PROBLEM STATEMENT>
Look through the records below and copy each line that includes the word "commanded".
#### RECORDS ####
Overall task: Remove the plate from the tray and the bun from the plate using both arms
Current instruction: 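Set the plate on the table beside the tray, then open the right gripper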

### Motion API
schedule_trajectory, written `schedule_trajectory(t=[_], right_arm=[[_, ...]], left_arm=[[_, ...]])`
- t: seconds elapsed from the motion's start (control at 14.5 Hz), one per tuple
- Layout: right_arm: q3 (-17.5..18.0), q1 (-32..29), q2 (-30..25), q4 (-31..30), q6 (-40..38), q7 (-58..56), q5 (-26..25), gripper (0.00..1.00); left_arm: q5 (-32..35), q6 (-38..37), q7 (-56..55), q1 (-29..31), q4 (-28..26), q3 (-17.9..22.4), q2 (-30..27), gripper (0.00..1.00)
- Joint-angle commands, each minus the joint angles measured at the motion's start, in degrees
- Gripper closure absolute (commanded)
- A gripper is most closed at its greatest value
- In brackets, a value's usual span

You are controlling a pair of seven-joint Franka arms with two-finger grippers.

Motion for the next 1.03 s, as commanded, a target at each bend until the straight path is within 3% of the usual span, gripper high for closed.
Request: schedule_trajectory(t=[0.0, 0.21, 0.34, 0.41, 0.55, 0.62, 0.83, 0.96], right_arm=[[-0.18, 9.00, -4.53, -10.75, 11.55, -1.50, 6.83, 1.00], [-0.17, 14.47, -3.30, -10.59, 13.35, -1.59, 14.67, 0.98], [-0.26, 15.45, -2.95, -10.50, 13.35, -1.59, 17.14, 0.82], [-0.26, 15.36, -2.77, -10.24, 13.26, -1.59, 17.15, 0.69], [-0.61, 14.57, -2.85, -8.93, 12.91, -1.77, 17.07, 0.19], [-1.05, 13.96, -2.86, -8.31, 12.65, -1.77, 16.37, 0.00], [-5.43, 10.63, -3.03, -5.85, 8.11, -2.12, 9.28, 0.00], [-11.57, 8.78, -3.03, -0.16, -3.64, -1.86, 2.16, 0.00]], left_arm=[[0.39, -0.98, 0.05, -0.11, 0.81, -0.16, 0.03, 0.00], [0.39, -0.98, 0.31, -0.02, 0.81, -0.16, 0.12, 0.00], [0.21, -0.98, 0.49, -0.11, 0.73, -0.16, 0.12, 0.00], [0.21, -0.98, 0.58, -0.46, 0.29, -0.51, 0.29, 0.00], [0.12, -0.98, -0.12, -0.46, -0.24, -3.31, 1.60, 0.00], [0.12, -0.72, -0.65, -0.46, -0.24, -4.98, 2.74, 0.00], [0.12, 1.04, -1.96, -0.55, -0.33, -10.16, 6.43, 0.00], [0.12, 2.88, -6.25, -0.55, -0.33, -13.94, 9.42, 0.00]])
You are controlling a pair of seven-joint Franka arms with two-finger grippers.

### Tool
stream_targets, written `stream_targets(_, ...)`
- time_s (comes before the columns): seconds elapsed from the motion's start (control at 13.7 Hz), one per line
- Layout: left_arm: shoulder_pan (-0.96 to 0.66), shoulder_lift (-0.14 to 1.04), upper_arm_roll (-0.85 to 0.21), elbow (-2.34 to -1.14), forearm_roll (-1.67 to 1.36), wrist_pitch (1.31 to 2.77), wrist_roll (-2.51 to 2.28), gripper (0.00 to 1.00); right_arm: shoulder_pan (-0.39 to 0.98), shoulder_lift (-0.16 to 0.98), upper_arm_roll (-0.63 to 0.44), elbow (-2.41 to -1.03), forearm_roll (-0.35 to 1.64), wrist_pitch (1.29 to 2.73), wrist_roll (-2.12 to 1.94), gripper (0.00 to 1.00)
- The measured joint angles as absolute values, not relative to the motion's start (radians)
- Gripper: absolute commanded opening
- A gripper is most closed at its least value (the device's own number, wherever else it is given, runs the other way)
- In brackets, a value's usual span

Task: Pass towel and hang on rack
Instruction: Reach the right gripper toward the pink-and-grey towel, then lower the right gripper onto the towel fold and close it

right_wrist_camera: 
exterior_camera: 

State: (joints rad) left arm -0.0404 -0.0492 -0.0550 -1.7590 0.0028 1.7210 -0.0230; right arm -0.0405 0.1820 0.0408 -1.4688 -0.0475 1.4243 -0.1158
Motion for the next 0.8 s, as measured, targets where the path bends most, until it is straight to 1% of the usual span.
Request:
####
EXERCISE RESPONSE>
- Gripper closure absolute (commanded)
Motion for the next 1.03 s, as commanded, a target at each bend until the straight path is within 3% of the usual span, gripper high for closed.
- Gripper: absolute commanded opening

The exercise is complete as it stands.